- **Directions**
Using the material below, work out how many lines contain the word "blue". Reply with the number and nothing more.

--------------------

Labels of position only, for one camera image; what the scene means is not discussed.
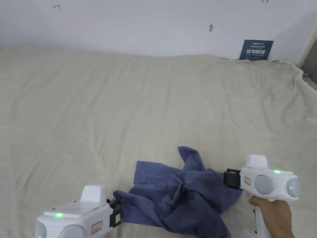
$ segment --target blue cloth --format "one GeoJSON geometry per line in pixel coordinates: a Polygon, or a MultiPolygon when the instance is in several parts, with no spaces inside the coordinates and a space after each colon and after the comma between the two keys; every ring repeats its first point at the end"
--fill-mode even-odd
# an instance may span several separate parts
{"type": "Polygon", "coordinates": [[[122,222],[136,223],[196,237],[231,237],[220,214],[239,199],[242,191],[223,184],[223,174],[205,169],[198,151],[178,147],[184,169],[137,161],[134,187],[115,191],[122,222]]]}

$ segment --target wrinkled sheet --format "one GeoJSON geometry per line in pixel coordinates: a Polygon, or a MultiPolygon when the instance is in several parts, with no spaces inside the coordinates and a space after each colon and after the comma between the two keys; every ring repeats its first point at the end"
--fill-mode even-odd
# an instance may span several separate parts
{"type": "MultiPolygon", "coordinates": [[[[178,145],[219,172],[240,169],[248,153],[294,171],[293,231],[315,237],[317,93],[294,65],[0,50],[0,237],[33,237],[37,216],[87,184],[106,184],[109,198],[128,191],[137,160],[181,169],[178,145]]],[[[255,229],[249,197],[223,214],[232,237],[255,229]]],[[[122,224],[107,237],[186,236],[122,224]]]]}

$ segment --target finger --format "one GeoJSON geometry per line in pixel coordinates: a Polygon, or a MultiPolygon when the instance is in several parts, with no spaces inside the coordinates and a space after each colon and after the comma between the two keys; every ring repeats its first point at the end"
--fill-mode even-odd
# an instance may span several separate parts
{"type": "Polygon", "coordinates": [[[264,198],[259,198],[259,197],[256,197],[256,196],[252,196],[250,199],[249,199],[249,203],[253,206],[258,206],[258,207],[261,207],[262,205],[266,204],[266,203],[270,203],[269,200],[267,199],[264,199],[264,198]]]}

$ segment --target gray round sensor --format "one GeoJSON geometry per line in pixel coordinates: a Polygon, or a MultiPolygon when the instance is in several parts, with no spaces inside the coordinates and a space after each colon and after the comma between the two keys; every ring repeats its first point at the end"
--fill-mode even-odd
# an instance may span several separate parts
{"type": "Polygon", "coordinates": [[[299,195],[299,182],[297,178],[292,178],[290,180],[287,181],[287,193],[291,196],[291,197],[295,197],[297,198],[299,195]]]}
{"type": "Polygon", "coordinates": [[[254,180],[254,187],[260,194],[267,195],[273,192],[274,183],[269,176],[259,175],[254,180]]]}

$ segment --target dark blue sign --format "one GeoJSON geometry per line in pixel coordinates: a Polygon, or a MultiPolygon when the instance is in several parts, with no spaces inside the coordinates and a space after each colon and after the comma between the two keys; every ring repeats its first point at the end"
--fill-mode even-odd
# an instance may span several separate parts
{"type": "Polygon", "coordinates": [[[240,59],[268,60],[273,41],[244,40],[240,59]]]}

--------------------

- **Answer space**
2